Suppose \(\epsilon = \frac{1}{2}\). Then the corresponding interval of interest is \((f(3) - \frac{1}{2}, f(3) + \frac{1}{2})\) or \((3 \frac{1}{2}, 4 \frac{1}{2})\). Let's try \(\delta = 1\) again. Then whenever \(|x - 3| < 1\), \(|f(x) - f(3)| < \frac{1}{2}\). This means \(x\) must be in the interval \((2, 4)\), but the corresponding values of \(f\) are \((f(2), f(4))\) or \((2, 4)\); we have restricted the values of \(f\) to \((3 \frac{1}{2}, 4 \frac{1}{2})\), so \(\delta = 1\) will not work. We won't be able to find a value for \(\delta\) because the values of \(f(x)\) for \(x\) near \(a\) are nowhere nearby!

Since the continuity definition states that we should be able to find a \(\delta\) for *any* \(\epsilon\) and we haven't been able to find one for \(\epsilon = \frac{1}{2}\), we can conclude that \(f\) is not continuous. The key idea in this example is that the inability to find a matching \(\delta\) value for \(\epsilon\) indicates that the *trend* of the function is inconsistent. We would expect values of \(f\) to be nearby \(f(a)\) if \(f\) were continuous, but the \(\epsilon - \delta\) method allows us to show that the inputs near \(a\) result in values of \(f\) that are nowhere close to \(f(a)\).

The values of \(\epsilon\) and \(\delta\) mentioned above define the intervals on which the function is continuous; for example, \(|x - a| < \delta\) indicates that \(f\) is continuous on the interval \((a - \delta, a + \delta)\), and similarly for the Y-axis interval \((f(a) - \epsilon, f(a) + \epsilon)\).

These intervals are *open* intervals; an open interval \((a, b)\) is the set of points \(x\) where \(a < x < b\). We contrast this with *closed* intervals such as \([a, b]\) which include the points \(a \le x \le b\).

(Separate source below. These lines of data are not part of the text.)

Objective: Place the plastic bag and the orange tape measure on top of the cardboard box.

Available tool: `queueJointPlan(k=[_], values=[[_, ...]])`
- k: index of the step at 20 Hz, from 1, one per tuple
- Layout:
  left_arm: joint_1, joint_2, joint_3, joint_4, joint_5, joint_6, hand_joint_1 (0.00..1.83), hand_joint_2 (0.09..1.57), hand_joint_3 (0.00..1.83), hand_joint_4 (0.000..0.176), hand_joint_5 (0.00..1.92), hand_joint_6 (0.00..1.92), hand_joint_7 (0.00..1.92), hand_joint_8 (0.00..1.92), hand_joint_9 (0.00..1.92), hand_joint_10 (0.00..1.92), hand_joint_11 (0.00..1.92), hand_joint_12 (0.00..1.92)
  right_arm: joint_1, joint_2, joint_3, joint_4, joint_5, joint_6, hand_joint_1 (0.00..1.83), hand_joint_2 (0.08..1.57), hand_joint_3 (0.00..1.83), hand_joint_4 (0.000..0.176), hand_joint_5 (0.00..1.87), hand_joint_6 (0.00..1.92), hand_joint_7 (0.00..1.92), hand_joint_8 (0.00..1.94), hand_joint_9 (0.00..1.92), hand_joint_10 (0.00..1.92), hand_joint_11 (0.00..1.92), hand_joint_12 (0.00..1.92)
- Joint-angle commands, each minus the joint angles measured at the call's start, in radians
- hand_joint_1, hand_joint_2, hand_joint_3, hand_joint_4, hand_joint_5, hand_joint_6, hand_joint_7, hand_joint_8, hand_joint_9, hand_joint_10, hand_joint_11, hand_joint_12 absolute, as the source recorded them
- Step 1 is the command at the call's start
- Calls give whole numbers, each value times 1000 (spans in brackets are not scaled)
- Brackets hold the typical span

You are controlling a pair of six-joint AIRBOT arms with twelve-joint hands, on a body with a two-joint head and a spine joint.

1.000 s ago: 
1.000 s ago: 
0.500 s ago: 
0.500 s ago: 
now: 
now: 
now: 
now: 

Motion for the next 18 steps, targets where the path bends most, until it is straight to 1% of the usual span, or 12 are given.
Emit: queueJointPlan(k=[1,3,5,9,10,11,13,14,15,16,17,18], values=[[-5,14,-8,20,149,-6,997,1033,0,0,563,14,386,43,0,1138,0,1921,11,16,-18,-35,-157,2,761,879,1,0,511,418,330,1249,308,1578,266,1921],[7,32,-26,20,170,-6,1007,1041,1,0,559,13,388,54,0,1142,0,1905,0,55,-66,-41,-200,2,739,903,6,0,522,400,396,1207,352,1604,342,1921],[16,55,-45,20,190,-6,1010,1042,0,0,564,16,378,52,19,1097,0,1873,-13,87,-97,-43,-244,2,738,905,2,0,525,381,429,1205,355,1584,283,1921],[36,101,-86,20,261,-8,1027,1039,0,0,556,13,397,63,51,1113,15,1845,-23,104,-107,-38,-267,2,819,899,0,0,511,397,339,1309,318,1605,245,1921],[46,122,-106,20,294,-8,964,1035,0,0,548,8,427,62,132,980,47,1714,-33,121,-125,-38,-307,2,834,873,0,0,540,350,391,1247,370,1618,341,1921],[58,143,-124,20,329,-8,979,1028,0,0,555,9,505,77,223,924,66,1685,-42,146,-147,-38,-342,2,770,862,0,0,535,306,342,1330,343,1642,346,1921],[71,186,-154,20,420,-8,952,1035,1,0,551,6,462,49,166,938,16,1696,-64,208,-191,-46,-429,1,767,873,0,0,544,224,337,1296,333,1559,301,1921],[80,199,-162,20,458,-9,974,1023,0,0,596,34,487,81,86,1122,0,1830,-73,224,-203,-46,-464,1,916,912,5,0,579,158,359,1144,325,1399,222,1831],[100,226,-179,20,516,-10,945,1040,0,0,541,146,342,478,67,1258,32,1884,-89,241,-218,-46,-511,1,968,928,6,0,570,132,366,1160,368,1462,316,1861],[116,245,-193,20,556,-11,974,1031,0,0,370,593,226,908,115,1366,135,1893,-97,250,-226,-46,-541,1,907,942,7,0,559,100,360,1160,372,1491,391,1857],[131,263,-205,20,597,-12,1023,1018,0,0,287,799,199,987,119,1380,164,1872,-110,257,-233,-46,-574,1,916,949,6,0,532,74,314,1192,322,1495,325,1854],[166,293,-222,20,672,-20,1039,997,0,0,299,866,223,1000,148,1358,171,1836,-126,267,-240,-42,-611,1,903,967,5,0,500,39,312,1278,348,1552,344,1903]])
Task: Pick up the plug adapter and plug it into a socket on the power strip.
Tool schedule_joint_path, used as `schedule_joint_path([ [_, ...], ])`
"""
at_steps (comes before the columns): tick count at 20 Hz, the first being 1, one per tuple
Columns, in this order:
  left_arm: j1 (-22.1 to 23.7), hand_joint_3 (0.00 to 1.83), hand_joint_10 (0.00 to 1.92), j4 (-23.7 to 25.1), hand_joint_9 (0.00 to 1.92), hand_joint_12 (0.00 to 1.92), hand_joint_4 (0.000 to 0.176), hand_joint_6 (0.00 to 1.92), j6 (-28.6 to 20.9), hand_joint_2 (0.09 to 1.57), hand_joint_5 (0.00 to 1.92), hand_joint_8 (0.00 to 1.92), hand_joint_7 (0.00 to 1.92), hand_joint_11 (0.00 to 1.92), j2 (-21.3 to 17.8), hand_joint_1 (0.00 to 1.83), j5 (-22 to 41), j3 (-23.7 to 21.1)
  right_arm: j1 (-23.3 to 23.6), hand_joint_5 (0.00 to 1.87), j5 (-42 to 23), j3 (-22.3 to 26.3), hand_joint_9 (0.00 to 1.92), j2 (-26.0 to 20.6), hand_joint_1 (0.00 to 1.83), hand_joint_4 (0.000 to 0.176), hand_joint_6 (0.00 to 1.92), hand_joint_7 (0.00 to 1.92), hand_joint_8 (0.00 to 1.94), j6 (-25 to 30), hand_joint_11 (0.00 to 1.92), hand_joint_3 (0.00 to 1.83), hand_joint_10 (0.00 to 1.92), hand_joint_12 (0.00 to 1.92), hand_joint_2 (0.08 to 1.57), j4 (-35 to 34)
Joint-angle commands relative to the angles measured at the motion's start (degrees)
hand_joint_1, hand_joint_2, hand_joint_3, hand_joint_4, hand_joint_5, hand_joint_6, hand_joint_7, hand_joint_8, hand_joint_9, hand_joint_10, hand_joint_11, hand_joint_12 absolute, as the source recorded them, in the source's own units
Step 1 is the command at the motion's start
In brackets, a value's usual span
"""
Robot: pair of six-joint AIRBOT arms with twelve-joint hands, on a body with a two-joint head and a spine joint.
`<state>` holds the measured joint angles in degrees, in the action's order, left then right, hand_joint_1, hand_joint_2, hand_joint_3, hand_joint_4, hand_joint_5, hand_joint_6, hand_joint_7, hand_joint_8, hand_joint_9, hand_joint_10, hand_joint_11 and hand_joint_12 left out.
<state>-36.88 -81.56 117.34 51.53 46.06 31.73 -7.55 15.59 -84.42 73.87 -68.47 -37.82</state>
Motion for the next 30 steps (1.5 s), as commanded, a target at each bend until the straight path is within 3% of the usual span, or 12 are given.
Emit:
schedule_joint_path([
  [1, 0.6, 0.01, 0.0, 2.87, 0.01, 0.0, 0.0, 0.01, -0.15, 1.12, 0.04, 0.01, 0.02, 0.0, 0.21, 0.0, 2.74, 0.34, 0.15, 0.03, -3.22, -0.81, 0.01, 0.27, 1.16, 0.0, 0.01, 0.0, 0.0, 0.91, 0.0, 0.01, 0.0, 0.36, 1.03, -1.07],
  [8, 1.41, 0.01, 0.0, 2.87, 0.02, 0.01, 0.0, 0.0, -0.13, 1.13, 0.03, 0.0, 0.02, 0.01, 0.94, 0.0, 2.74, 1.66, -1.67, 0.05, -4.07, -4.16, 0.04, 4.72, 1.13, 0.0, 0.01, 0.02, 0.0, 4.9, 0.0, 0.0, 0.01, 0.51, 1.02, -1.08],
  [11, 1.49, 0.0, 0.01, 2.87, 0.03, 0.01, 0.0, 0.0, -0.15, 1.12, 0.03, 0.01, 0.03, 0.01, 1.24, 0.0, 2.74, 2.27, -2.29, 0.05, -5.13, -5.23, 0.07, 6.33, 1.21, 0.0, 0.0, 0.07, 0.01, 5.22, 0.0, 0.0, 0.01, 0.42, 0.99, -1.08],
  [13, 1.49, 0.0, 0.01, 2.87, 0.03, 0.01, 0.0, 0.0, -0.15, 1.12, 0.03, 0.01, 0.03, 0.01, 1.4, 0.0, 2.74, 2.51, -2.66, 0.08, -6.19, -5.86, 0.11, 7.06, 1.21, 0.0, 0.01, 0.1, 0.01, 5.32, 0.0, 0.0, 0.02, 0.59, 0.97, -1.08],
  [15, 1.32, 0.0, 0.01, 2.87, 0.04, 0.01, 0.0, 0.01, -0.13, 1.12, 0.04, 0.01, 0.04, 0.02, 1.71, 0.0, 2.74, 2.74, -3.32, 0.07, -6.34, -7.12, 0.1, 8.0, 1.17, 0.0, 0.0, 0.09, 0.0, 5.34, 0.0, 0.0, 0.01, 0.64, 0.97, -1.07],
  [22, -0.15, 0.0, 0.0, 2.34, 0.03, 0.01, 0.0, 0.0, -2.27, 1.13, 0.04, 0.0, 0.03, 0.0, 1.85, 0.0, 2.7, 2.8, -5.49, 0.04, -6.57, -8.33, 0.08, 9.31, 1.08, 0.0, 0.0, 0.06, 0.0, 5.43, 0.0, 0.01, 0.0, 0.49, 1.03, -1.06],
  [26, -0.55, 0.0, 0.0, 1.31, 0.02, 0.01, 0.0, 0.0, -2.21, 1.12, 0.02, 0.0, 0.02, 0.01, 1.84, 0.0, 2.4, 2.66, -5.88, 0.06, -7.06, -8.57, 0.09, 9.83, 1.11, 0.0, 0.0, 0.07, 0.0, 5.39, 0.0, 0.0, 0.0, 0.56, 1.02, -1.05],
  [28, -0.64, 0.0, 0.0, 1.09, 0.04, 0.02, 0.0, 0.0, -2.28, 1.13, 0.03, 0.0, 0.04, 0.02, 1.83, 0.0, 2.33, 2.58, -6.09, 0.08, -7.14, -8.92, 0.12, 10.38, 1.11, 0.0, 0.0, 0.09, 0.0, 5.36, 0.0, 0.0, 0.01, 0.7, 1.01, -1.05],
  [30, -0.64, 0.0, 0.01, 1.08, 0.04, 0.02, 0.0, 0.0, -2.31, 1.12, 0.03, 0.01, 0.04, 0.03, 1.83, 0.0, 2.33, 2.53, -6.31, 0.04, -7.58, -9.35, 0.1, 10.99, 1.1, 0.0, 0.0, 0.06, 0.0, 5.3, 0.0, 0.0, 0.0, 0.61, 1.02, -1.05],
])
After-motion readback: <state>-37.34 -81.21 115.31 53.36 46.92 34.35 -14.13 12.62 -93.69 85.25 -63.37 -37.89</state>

The epsilons and deltas in the preceding method are hard to deal with; the method asserts that such values exist, but to apply the method successfully we must find them. This requires successive laborious testing, and in some cases we may need to use extremely small values of \(\epsilon\) to show that no such \(\delta\) exists. In any case, an exhaustive search would be required. We need a better representation for this idea.

The open intervals described above are a specific case of a more general structure called an *open set*. A set \(S \subseteq \mathbb{R}\) is *open* if for every \(x \in S\) and some \(\delta > 0\) there is an open interval \((x - \delta, x + \delta)\) contained in \(S\). This says that for any point in \(S\), there is a "neighborhood" of points around \(x\) which are also in \(S\).

To see how this is possible, consider \(S = (1, 2)\). For values very close to \(1\) there are always values even closer to \(1\) that we can use to outline some "breathing space" around \(1\). Take, for example, \(1.1\). Since we're dealing with real numbers it's easy to come up with a real number even closer to \(1\), such as \(1.09\). We can use the difference (\(0.01\)) to create an open interval around \(1.1\), \((1.1 - 0.01, 1.1 + 0.01)\). Using this technique it should be clear that this is possible for *any* \(x\) in the interval \((1, 2)\) because we are *excluding* the endpoints of the interval and we can always find points between the point of interest and one of the endpoints. In summary, the idea is that for any \(x\) there must be *some* points around \(x\) also contained in \(S\). The value of \(\delta\) will usually depend on the value of \(x\).

An equivalent expression of the \(\epsilon - \delta\) definition using open sets is as follows:

If a function \(f: \mathbb{R} \to \mathbb{R}\) is continuous, then \(f^{-1}(S)\) is open whenever \(S\) is open.